Courage in Face of Danger
The excitement and tension of the old man's adventure, the magnificence of the great marlin and the beauty of days and nights alone on the Gulf Stream are all well conveyed in "The Old Man and the Sea." Mr. Hemingway has always excelled in describing physical adventure and the emotional atmosphere of it. And many of his stories have glorified courage in the face of danger. This one does, too, for the old man is the very embodiment of dogged courage. "Man is not meant for defeat," says Mr. Hemingway. "A man can be destroyed but not defeated"--that is if he has enough courage.
Mr. Hemingway wrote about the same theme in one of his best short stories, "The Undefeated." But in that story the matador who would not acknowledge defeat had no other attribute except his foolhardy courage.

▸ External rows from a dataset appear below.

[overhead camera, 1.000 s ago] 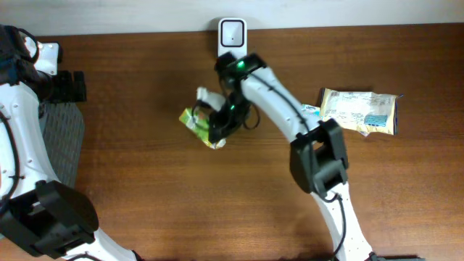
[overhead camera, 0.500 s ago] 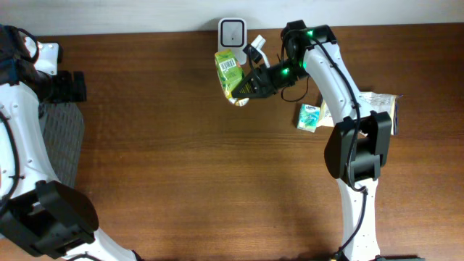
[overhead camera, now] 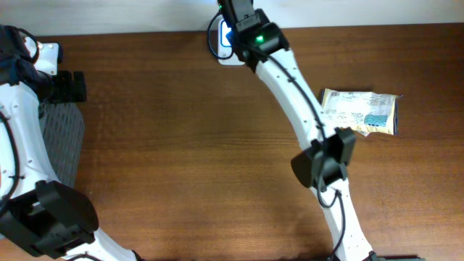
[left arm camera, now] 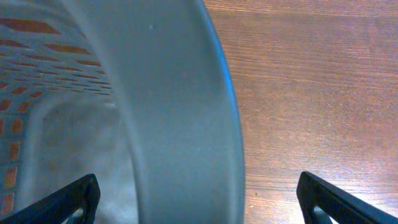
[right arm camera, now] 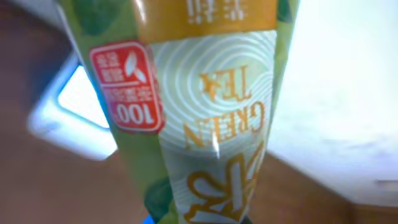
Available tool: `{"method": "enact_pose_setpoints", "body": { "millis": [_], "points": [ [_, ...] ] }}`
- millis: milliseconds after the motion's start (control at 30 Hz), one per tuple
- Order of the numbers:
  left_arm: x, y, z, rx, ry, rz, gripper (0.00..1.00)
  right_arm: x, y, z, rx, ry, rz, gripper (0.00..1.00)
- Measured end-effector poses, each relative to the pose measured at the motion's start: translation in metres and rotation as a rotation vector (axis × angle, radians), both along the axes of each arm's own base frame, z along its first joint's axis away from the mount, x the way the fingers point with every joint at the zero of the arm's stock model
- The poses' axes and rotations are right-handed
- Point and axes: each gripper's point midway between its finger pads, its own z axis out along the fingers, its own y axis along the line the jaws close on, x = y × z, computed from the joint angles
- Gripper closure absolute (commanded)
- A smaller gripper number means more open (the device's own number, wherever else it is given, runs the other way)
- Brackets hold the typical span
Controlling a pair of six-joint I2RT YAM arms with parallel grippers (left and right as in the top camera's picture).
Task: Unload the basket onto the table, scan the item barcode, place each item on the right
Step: 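Lift the carton and hold it over the scanner window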
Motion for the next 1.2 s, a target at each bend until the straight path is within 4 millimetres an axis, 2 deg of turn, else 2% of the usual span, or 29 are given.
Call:
{"method": "enact_pose_setpoints", "body": {
  "millis": [33,100,167,267,433,600,733,800,933,1200],
  "points": [
    [0.0,0.0,0.0,0.0,0.0,0.0,0.01,0.016,-0.005,-0.009,-0.075,-0.038,-0.008,0.96],
    [0.0,0.0,0.0,-0.001,0.001,0.0,0.01,0.03,-0.008,-0.016,-0.147,-0.068,0.005,0.96],
    [0.0,0.0,0.0,0.0,0.001,0.0,0.01,0.055,-0.009,-0.022,-0.29,-0.134,0.051,0.96],
    [0.0,0.0,0.0,0.0,0.001,0.0,0.01,0.069,-0.006,-0.031,-0.432,-0.152,0.111,0.96],
    [0.0,0.0,0.0,0.0,0.001,0.0,0.01,0.074,-0.004,-0.068,-0.535,-0.092,0.166,0.96],
    [0.0,0.0,0.0,0.0,0.001,0.0,0.01,0.074,-0.008,-0.075,-0.553,-0.07,0.172,0.96],
    [0.0,0.0,0.0,0.0,0.001,0.0,0.01,0.073,-0.017,-0.094,-0.571,-0.024,0.175,0.96],
    [0.0,0.0,0.0,0.0,0.001,0.0,0.01,0.075,-0.02,-0.095,-0.569,-0.032,0.168,0.96],
    [0.0,0.0,0.0,0.0,0.001,0.0,0.01,0.083,-0.017,-0.079,-0.539,-0.113,0.144,0.96],
    [0.0,0.0,0.0,0.0,0.001,0.0,0.01,0.083,-0.016,-0.079,-0.54,-0.115,0.144,0.96]
  ]
}}
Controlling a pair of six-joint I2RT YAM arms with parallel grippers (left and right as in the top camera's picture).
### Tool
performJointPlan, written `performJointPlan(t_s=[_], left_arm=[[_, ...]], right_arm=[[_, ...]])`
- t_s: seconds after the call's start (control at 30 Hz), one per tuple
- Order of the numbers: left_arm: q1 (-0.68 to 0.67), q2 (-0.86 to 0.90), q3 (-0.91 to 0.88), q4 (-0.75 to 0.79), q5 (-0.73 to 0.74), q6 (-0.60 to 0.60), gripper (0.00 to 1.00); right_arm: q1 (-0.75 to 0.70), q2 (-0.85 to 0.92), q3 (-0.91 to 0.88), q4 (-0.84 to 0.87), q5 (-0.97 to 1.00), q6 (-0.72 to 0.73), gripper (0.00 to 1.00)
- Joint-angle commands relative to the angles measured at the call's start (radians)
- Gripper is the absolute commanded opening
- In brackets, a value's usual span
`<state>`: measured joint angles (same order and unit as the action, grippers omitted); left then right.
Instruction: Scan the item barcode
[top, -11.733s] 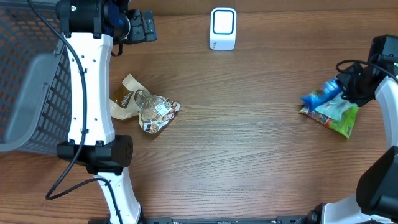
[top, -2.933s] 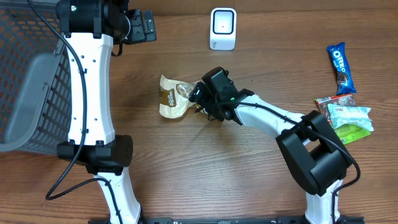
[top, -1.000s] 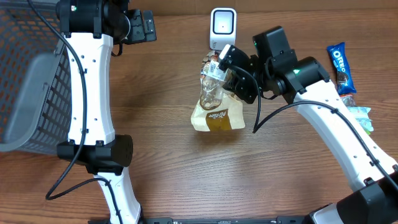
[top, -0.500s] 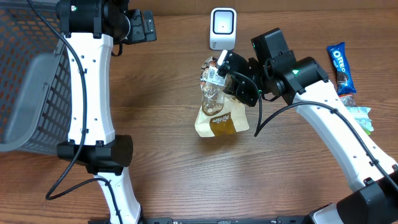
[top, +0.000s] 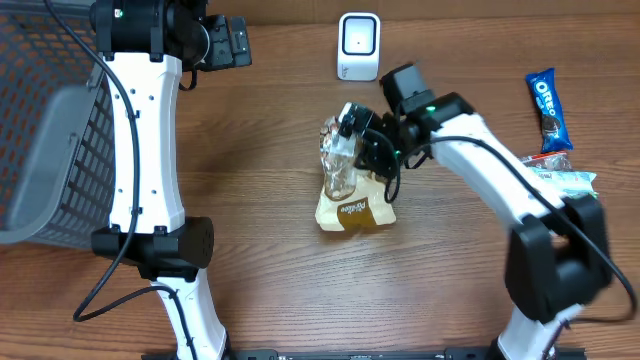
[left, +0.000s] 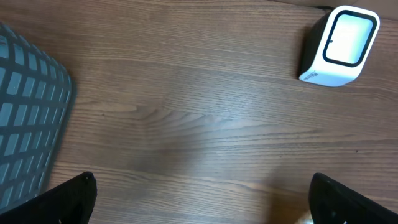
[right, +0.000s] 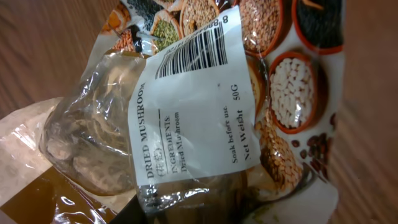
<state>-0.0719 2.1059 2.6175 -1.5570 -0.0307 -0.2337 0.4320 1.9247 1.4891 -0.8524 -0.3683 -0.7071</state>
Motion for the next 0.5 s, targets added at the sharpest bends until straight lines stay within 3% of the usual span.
performJointPlan(t_s=[0.0,0.47], left_arm=[[0.000,0.000,0.011,-0.002,-0.002,0.001,1.00],[0.000,0.000,0.011,-0.002,-0.002,0.001,1.00]], right_arm=[[-0.001,0.039,0.000,0.035,-0.018,0.000,0.04],[-0.002,0.079,0.006,0.066,-0.018,0.053,0.46]])
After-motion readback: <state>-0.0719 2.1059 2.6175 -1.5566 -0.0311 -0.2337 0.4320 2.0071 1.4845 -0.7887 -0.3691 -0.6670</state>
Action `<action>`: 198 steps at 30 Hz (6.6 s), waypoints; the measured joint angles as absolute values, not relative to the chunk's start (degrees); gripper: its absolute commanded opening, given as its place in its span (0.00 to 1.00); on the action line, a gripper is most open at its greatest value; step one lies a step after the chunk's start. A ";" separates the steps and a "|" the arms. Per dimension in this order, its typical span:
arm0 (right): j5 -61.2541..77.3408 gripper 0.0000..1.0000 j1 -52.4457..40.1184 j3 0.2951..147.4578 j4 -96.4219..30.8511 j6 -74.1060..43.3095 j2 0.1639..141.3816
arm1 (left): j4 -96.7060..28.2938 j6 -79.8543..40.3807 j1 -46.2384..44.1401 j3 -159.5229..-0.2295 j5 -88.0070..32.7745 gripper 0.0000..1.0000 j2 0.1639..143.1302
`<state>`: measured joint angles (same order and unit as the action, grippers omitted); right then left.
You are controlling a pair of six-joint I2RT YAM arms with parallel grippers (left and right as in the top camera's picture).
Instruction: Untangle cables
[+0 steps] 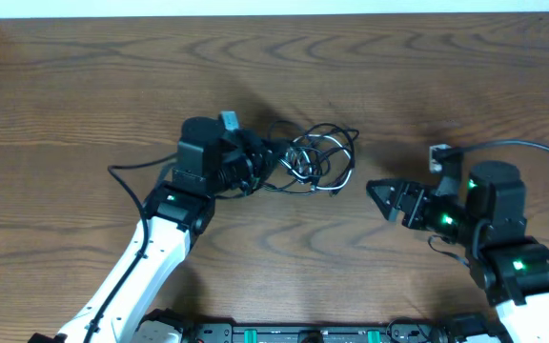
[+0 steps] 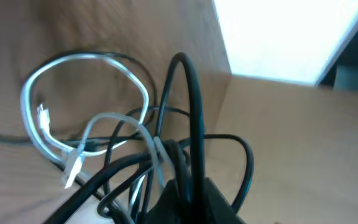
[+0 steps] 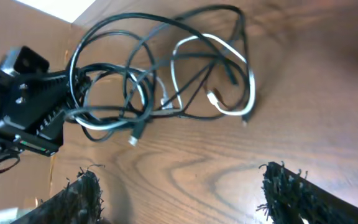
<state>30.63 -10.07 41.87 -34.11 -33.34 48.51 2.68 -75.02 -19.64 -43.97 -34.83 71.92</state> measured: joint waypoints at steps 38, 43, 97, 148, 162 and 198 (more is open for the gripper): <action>5.48 0.04 -15.66 43.64 -14.74 -18.37 64.55 | 0.80 -22.57 -21.02 -44.18 -63.66 0.08 72.14; 4.34 0.34 -15.55 47.48 -13.52 -19.46 57.34 | -1.04 -22.48 -21.23 -44.18 -60.51 0.08 72.79; -35.27 0.20 -35.05 39.86 -0.67 -7.14 63.09 | -10.94 -88.49 -23.05 -44.45 -40.58 0.08 72.90; 23.83 0.49 -32.36 40.42 -36.95 -56.47 51.37 | 3.70 -19.14 -29.21 -44.66 -50.76 0.08 72.97; 20.53 0.45 -29.78 40.42 -35.11 -68.40 51.68 | 3.55 -10.00 -29.21 -44.66 -46.09 0.08 72.97; 27.00 0.51 -28.69 40.42 -26.22 -87.66 63.44 | 8.43 -0.99 -33.98 -44.66 -39.59 0.08 72.97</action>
<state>27.00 -28.69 40.42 -26.22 -87.66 63.44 8.43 -0.99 -33.98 -44.66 -39.59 72.97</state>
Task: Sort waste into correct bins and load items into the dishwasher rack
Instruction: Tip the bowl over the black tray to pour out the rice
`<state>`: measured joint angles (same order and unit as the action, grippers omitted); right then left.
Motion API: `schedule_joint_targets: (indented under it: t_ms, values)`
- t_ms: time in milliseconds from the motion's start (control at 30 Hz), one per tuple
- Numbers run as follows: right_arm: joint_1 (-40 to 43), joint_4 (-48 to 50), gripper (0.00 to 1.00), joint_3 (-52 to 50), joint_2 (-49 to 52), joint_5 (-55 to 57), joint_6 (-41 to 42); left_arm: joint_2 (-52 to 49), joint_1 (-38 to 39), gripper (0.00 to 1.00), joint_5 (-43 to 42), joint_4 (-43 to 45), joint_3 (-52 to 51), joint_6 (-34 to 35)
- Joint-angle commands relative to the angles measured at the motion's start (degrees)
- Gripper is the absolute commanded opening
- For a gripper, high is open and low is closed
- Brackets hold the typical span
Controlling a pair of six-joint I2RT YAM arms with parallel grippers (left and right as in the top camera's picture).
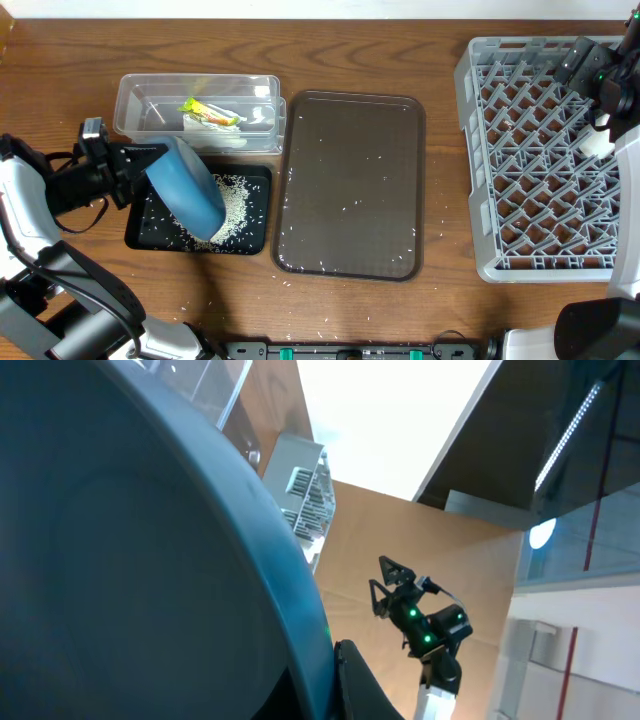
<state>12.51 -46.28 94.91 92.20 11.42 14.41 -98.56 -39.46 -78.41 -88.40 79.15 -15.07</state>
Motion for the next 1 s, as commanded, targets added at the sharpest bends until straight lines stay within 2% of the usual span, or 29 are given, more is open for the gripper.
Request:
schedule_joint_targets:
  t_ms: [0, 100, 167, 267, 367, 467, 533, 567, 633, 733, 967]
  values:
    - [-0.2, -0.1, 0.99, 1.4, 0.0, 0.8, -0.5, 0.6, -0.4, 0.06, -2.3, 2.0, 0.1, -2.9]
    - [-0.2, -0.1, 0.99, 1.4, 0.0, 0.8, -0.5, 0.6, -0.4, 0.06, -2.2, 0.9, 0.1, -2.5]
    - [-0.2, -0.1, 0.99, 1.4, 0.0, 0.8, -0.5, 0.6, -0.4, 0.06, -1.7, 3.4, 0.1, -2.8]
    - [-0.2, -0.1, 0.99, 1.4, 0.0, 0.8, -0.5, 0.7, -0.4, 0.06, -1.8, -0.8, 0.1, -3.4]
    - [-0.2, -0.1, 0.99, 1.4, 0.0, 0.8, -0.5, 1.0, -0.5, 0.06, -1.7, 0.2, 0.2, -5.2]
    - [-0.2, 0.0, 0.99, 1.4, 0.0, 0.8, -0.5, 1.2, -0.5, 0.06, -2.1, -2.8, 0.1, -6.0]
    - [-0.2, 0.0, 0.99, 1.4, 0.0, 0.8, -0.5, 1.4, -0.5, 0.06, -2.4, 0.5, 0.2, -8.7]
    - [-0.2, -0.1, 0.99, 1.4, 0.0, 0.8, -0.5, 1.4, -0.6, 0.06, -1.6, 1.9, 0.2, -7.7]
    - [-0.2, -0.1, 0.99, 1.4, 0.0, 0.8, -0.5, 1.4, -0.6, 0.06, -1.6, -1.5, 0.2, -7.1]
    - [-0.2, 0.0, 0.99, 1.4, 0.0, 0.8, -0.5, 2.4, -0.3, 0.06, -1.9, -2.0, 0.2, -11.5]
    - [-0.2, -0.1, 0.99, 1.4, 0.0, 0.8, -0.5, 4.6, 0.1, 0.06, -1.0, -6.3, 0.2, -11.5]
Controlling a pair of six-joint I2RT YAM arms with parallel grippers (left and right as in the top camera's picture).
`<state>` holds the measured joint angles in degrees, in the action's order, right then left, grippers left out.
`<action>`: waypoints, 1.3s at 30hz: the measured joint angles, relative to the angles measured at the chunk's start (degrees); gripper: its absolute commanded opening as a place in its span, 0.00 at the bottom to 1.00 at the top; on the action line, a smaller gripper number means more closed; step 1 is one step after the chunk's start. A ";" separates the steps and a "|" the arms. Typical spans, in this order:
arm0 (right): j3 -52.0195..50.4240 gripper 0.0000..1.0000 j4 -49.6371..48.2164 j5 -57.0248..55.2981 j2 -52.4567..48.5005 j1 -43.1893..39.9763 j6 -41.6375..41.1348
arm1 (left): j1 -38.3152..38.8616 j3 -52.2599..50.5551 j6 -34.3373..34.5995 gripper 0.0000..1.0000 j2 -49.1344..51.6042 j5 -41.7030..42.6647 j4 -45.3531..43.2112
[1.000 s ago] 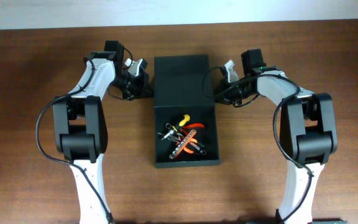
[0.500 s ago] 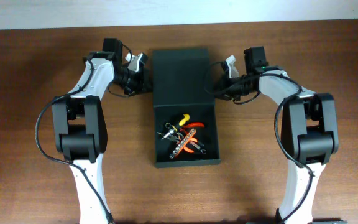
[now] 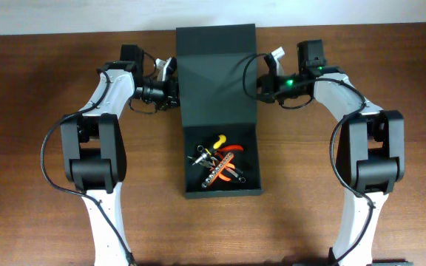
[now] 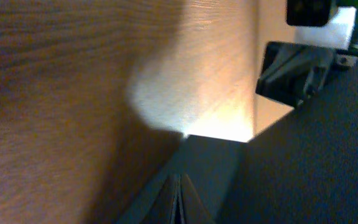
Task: Pack container
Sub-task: 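Grip the lid with both grippers and swing it over the box, then release the lid so it drops shut and pull both grippers back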
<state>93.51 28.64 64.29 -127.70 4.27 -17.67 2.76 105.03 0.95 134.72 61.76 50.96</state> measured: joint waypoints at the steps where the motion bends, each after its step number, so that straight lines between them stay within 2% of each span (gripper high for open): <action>1: 0.33 0.04 0.00 1.11 0.00 -0.13 -0.46 | 0.02 0.00 -0.46 0.02 0.00 0.92 0.39; 8: 1.09 0.04 1.62 6.62 0.00 -0.79 -2.01 | 0.04 -0.09 -3.56 0.02 -1.16 3.39 4.63; 17: 1.16 0.04 2.60 10.45 0.17 -1.09 -2.54 | -0.22 -0.17 -4.83 0.02 -10.60 3.48 7.96; 32: 1.20 0.04 8.70 10.80 9.31 -1.09 -3.13 | -0.13 -0.15 -11.67 0.02 -18.12 4.48 22.62; 39: 1.20 0.04 11.91 10.71 12.22 -1.09 -3.02 | -0.02 -0.15 -16.98 0.02 -21.24 4.76 32.50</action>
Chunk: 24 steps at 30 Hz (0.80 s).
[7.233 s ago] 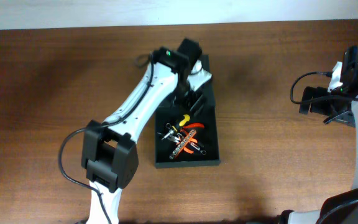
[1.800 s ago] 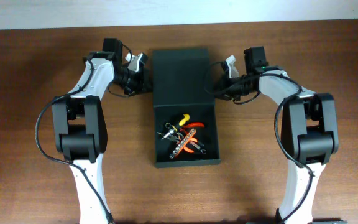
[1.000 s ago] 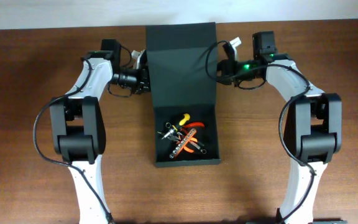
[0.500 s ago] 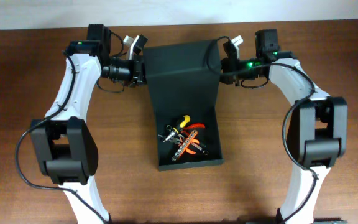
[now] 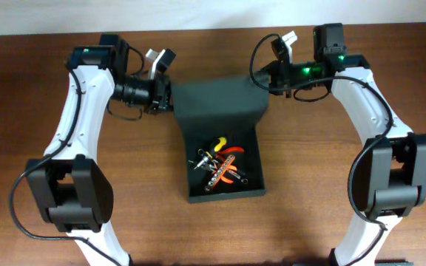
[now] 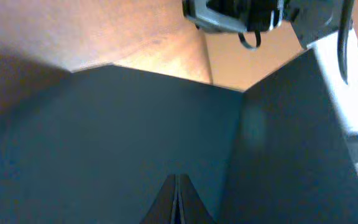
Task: Pack container
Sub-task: 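Release the lid so it drops shut and pull both grippers back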
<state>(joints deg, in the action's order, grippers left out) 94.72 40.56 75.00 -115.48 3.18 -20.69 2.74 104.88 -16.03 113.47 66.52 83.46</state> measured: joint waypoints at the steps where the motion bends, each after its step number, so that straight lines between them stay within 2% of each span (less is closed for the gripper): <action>1: 0.00 0.04 0.92 -0.15 0.44 0.00 0.02 | 0.02 0.00 -1.03 0.02 -0.42 0.07 1.55; 7: 0.04 0.04 10.51 -3.61 2.99 0.00 3.85 | 0.15 0.00 -9.38 0.02 -3.54 0.17 12.28; 12: 0.04 0.04 16.28 -6.12 5.77 0.00 8.50 | 0.15 0.00 -13.11 0.02 -6.08 -0.07 12.79; 20: 0.04 0.04 22.45 -19.26 11.17 0.00 12.39 | 0.15 0.00 -14.29 0.02 -7.28 -8.20 8.72; 24: 0.04 0.04 27.54 -30.49 14.51 0.00 13.44 | 0.22 0.00 -9.16 0.02 -7.28 -16.57 4.59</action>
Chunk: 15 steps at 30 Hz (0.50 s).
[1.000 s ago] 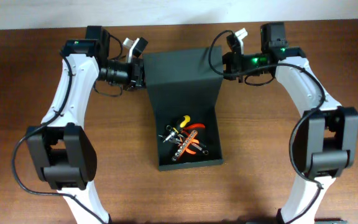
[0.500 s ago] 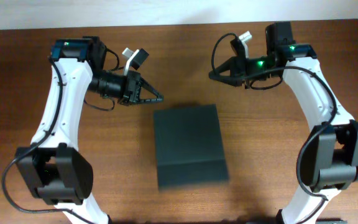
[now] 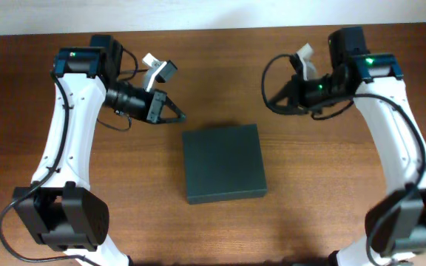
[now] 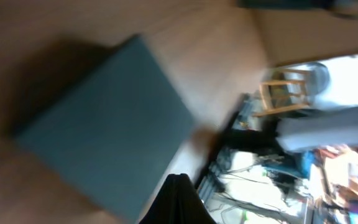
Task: Pack container
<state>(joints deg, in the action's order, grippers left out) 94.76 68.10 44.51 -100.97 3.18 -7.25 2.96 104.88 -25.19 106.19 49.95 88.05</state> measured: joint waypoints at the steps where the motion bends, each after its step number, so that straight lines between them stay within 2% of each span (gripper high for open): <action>1: 0.00 0.04 1.84 -3.54 0.96 0.00 0.11 | 0.07 0.00 3.17 0.02 0.00 -3.85 -1.36; 3: 0.00 0.04 5.66 -11.32 3.30 0.00 0.39 | 0.13 -0.02 10.19 0.02 0.00 -12.35 -2.54; 6: 0.00 0.04 11.80 -21.59 6.56 0.00 0.55 | 0.13 -0.02 17.18 0.02 -0.04 -22.32 -2.89; 10: 0.00 0.04 17.49 -29.46 9.64 0.00 0.98 | 0.09 -0.02 21.46 0.02 -1.53 -28.72 -4.15; 15: 0.00 0.04 23.61 -33.62 12.79 0.00 1.40 | 0.09 -0.11 24.44 0.02 -8.74 -34.77 -5.46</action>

In "The Old Man and the Sea" the Cuban fisherman is also an elementary character; but with a significant difference. He is not only courageous. He is humble and gently proud, aware of beauty and filled with a sense of brotherhood with nature. And he has a loving heart. These attributes have not been common in Hemingway characters in the past. Since they are admirable and Mr. Hemingway admires them, the moral climate of "The Old Man and the Sea" is fresh and healthy and the old man's ordeal is moving.
But good as "The Old Man and the Sea" is, it is good only in a limited way. The fisherman is not a well-characterized individual. He is a symbol of an attitude toward life. He often thinks and talks poetically and symbolically and so artificially.
The old man thought:
"Why did they make birds so delicate and fine as those sea swallows when the ocean can be so cruel? She is kind and very beautiful. But she can be so cruel and it comes so suddenly and such birds that fly, dipping and hunting, with their small sad voices are made too delicately for the sea."
A poetic and beautiful thought, but it seems Mr. Hemingway's rather than the old man's.